As any neural network, a SOM consists of input and output layers. The objective is to transfer all input data to output in such a way that they all connect. Self-organizing maps can overcome the limitations of other statistical techniques through straightforward implementation, better execution speed, and shorter training periods. SOM differs from other neural networks in the use of competitive learning rather than error correction learning such as backpropagation. These characteristics have resulted in many studies in the past two decades.

Definition 1

(Neuron) Self Organizing maps consist of a grid of nodes. Each node is referred to as a neuron. Each neuron is assigned a weight vector of the dimension of its input vector \(X_0\).

Definition 2

(Best Matching Neuron, \(\xi\)) In every iteration, the distance \(d_{X \rightarrow n}\) between the input vector \(X_0\) and each neuron is calculated.

$$\begin{array}{*{20}c} {d_{{X \to n}} = X_{0} - n^{2} } & {\forall n \in X_{1} ,} \\ \end{array}$$
(1)

where \(X_{1, }\) represents all the layers excluding the input layer. The neuron with the minimum distance is called the best matching neuron \(\xi\) and its weight vector is updated along with its neighbors to move it closer to the input vector.

$$\begin{aligned} \xi = min(d_{X \rightarrow n}) \end{aligned}$$
(2)

Definition 3

(Neighborhood Radius Function, \(\eta\))—Neighborhood Radius Function is a function used to compute the radius for defining the neighbors of a given neuron. It is a decreasing time function such that the number of neighbors reduces during the training phase.

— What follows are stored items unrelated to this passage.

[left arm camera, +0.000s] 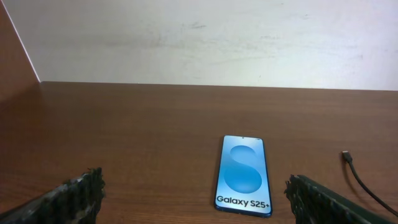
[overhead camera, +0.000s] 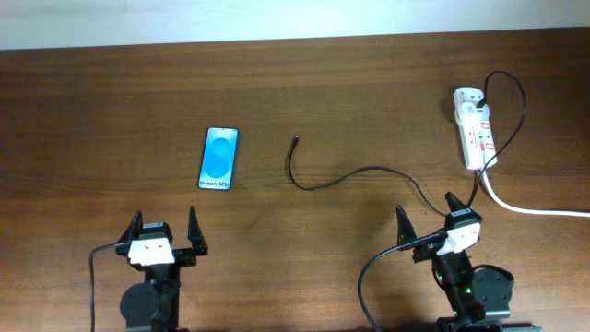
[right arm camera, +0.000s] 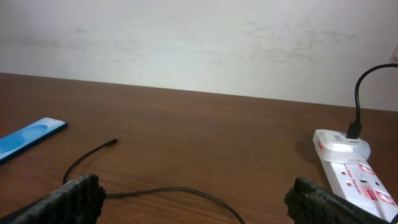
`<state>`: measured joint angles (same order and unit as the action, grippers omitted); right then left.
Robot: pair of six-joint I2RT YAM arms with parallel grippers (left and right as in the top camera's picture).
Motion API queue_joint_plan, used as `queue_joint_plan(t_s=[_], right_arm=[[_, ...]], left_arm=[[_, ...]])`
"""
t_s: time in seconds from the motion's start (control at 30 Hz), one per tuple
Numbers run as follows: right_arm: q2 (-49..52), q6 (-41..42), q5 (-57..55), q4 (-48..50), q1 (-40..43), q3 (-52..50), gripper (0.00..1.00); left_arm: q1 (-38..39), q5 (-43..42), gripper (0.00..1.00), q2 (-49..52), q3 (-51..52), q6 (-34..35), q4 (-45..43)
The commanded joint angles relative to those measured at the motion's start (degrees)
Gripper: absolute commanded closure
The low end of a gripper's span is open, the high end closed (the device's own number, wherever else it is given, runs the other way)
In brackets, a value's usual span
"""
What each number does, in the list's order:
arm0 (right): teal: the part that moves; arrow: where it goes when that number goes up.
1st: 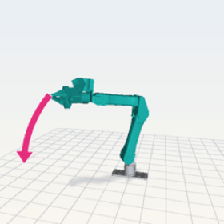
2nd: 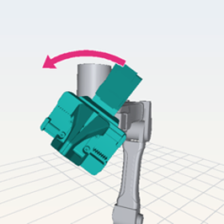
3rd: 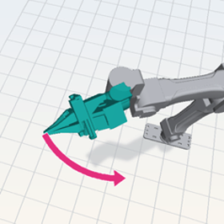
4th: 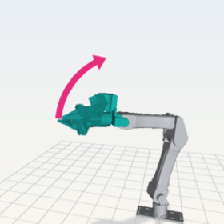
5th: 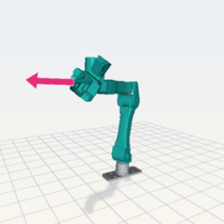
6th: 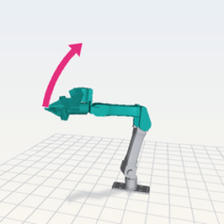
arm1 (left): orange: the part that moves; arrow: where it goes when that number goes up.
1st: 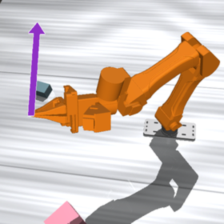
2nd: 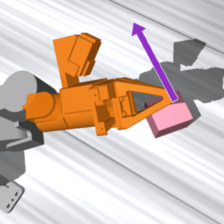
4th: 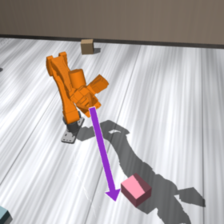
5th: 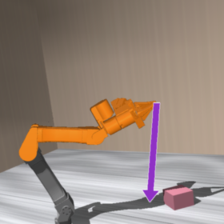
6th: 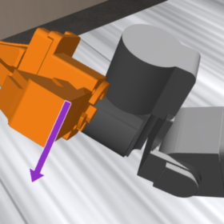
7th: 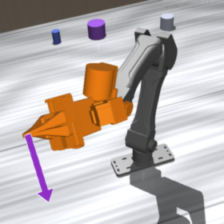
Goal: Plug charger to phone and switch on socket
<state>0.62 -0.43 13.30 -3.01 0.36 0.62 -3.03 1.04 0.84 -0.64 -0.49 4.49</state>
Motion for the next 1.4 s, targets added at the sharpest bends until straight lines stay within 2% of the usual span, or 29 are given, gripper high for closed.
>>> queue_joint_plan(t_s=[0.0,0.97,1.37], right_arm=[[-0.33,0.0,-0.07,-0.28,-0.35,-0.31,0.02],[-0.33,-0.02,-0.07,-0.28,-0.35,-0.31,0.02],[-0.31,-0.02,-0.5,-0.26,-0.35,-0.31,0.02]], left_arm=[[-0.24,-0.83,0.01,-0.48,0.11,-1.29,0.33],[-0.24,0.22,0.01,-0.48,0.11,-1.29,0.26],[-0.24,0.24,0.01,-0.48,0.11,-1.29,-5.46]])
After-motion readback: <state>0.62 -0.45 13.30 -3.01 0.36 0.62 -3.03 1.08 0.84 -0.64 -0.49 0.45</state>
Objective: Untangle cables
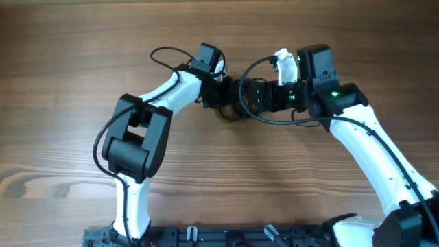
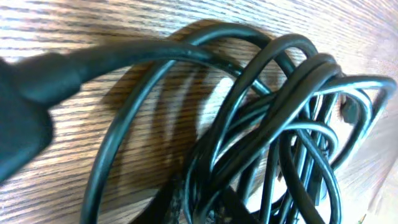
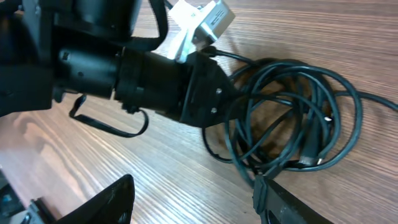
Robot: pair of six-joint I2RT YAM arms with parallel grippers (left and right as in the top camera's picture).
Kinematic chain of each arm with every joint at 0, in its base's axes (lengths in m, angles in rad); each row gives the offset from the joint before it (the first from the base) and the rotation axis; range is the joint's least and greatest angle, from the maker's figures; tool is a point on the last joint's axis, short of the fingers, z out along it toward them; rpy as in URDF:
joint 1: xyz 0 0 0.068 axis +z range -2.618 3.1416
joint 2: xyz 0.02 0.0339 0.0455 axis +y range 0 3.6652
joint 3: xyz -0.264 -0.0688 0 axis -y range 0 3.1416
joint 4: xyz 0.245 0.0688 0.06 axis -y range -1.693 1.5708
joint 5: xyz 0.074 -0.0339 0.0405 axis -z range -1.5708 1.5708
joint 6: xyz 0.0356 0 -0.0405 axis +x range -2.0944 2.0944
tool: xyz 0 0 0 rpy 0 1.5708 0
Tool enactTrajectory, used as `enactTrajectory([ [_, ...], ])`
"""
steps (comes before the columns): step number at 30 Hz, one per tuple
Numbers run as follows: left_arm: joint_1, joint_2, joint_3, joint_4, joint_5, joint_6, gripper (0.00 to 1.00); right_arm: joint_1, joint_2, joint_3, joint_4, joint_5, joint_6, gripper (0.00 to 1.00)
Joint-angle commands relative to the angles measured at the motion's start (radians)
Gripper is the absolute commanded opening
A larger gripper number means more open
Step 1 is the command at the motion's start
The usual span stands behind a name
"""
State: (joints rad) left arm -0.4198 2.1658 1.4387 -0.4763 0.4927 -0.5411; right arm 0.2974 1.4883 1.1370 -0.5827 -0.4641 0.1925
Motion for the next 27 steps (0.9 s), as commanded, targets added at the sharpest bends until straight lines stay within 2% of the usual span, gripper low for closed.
enactTrajectory([
  [1, -0.003, 0.029, -0.018, 0.011, -0.006, 0.01, 0.04, 0.039, 0.012, 0.007, 0.008, 0.15, -0.013, 0.63],
  [10, -0.003, 0.029, -0.018, 0.024, -0.007, 0.01, 0.04, 0.115, 0.084, 0.007, 0.051, 0.293, -0.069, 0.54],
  [19, -0.003, 0.029, -0.018, 0.024, -0.007, 0.01, 0.04, 0.115, 0.187, 0.007, 0.068, 0.289, -0.168, 0.52],
  [22, -0.003, 0.029, -0.018, 0.024, -0.006, 0.002, 0.04, 0.115, 0.213, 0.007, 0.101, 0.288, -0.178, 0.44],
  [26, -0.003, 0.029, -0.018, 0.021, -0.006, 0.001, 0.04, 0.115, 0.245, 0.007, 0.127, 0.285, -0.177, 0.2],
  [27, -0.003, 0.029, -0.018, 0.019, -0.007, -0.009, 0.04, 0.115, 0.251, 0.007, 0.13, 0.282, -0.164, 0.11],
])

The neighbourhood radius function is represented as:

$$\begin{aligned} \eta (u, v, S, i) = exp\left( - \frac{d_{u,v}^2}{2\sigma (i)^2} \right) , \hspace{1em} i = 0,1,2,... \end{aligned}$$
(3)

where uv represent two vectors of same dimension, S represents the input space, i represents the ith iteration.

Definition 4

(Neighbor Neuron, NN)—The neurons close to the best matching neuron that lie within a certain minimum neighborhood radius \(NR_{min}\) are termed as Neighbour Neuron NN which is mathematically represented as

$$\begin{aligned} NN = {\left\{ \begin{array}{ll} n&\text {if } \eta (\xi , n, S, i) < \text {NR}_{\text {min}}, \forall n \in S \end{array}\right. } \end{aligned}$$
(4)

where \(\eta\) is the neighbourhood function, and S represents the entire space/network of the SOM.

Definition 5

(Learning Rate, \(\lambda\))—Learning rate is a parameter used to update the weights of the neurons.

Definition 6

(Topology-Preservation)—refers to the condition where the mapping preserves the relative distance between nodes. Nodes that are near each other in the input space are mapped to nearby units in the output.

Algorithm 1
figure a

Clustering using Self Organising Map

SOM is commonly set up as a 2D lattice representing a grid-like structure for neurons forming a topological map as described in Fig. 2.

The clustering algorithm is explained below:

  1. 1.

    Each neuron is initiated with a random weight vector, with the same dimensionality as the input vector. Neurons are adjusted during the training period based on competitive learning.

  2. 2.

    In the SOM grid, every input data is related to every output neuron on the grid. In every iteration i, the neuron with the shortest distance to the input vector is denoted as \(\xi\) (or Best Matching Neuron) and the representative vector of \(\xi\) is updated so that it moves closer to the input vector.

  3. 3.

    Then, the weights of \(\xi\)’s neighborhood neurons are updated so that they are symmetrically adapted towards the training input vector. The neuron weights are updated according to the following equation-

    $$\begin{aligned} W_{i+1} = W_{i} + \eta _{BMU}\cdot \lambda \left( X_{i} - W_{i} \right) \end{aligned}$$
    (5)

    where \(X_{i}\) is the input vector, \(W_{i}\) is the neuron vector, \(\lambda\) denotes the learning rate, and \(\eta _{BMU}\) represents neighborhood function value for the best matching unit.

  4. 4.

    This training cycle is repeated for each input vector. After finishing the training, the final grid represents the topology-preserving mapping of input data where related neurons are closer to each other.

Fig. 2
figure 2

Self organising map

Note that the update rate for the best matching neuron, the neighbor neuron, and the farther neighbor neuron will differ. The neighborhood radius is a predefined parameter that gradually decreases during the entire training phase and is finally set to 1. A summary of the different parameters involved in the self-organising map is provided in Table 2.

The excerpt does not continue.